◆ BRIEF
In which lines of the data does the string "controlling" appear? Copy every one.
---------- INPUT DATA
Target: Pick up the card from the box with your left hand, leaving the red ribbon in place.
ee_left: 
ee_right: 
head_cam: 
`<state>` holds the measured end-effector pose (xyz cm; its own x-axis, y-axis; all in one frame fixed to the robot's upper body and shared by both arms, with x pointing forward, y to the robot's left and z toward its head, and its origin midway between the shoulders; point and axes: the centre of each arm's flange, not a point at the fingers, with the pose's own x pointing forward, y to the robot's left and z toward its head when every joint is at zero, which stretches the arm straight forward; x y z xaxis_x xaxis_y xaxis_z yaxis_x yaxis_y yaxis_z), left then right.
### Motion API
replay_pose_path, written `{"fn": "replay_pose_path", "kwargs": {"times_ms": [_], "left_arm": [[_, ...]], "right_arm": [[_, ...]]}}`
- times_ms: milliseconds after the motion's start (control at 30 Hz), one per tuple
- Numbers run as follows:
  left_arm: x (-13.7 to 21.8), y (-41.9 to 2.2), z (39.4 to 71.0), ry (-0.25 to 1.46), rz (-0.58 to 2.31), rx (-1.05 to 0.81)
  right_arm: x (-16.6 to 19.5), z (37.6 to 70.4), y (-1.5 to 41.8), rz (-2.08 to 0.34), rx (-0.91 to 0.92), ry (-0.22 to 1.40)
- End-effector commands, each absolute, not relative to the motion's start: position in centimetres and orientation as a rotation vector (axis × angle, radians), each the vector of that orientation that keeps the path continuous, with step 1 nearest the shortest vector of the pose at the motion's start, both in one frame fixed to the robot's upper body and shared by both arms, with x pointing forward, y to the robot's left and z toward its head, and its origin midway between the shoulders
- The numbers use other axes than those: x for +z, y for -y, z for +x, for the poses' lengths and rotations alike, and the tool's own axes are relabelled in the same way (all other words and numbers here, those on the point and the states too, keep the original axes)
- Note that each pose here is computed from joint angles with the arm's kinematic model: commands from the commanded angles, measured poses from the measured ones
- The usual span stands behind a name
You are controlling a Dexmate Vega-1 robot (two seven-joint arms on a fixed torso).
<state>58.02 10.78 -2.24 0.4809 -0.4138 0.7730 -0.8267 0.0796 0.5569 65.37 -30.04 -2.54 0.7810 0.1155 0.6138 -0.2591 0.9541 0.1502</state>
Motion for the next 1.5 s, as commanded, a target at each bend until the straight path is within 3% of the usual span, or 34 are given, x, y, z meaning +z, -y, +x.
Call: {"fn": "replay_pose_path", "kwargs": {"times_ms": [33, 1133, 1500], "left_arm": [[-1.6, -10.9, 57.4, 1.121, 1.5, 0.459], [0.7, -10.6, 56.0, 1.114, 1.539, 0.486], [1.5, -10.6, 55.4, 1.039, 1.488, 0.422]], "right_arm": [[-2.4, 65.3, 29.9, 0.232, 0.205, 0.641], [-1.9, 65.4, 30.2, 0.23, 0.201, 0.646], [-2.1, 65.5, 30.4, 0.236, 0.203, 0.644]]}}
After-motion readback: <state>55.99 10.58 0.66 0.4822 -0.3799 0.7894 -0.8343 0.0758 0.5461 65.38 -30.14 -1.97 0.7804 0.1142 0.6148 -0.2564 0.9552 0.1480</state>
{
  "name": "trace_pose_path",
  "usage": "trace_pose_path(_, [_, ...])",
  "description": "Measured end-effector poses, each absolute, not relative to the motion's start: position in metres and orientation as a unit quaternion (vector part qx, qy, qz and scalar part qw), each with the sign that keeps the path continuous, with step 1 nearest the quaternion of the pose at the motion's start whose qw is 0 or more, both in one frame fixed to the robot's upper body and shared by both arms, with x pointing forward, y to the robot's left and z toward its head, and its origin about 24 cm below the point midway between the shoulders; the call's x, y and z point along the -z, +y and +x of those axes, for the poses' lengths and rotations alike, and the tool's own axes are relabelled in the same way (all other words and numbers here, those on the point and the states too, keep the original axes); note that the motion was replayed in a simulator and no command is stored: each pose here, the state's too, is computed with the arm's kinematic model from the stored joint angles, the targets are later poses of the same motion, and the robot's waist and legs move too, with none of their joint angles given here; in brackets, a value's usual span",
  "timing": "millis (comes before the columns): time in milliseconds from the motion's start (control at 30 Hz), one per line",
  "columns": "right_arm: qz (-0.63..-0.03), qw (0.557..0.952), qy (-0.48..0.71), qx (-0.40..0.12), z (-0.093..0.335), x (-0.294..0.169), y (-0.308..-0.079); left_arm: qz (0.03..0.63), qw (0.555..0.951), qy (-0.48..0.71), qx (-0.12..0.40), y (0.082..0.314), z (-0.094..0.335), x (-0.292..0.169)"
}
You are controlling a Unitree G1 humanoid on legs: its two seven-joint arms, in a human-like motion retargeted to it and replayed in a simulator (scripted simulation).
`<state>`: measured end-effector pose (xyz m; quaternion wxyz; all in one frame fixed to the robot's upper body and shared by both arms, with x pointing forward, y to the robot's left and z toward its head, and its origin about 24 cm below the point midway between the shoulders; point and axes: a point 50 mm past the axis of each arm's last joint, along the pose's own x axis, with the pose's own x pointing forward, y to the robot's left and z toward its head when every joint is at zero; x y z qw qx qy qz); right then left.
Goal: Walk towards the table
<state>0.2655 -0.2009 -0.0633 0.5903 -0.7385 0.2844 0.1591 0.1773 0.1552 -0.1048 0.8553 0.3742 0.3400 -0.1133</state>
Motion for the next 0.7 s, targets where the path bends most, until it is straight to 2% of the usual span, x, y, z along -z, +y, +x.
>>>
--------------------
◆ YOUR RESPONSE
You are controlling a Dexmate Vega-1 robot (two seven-joint arms on a fixed torso).
You are controlling a Unitree G1 humanoid on legs: its two seven-joint arms, in a human-like motion retargeted to it and replayed in a simulator (scripted simulation).

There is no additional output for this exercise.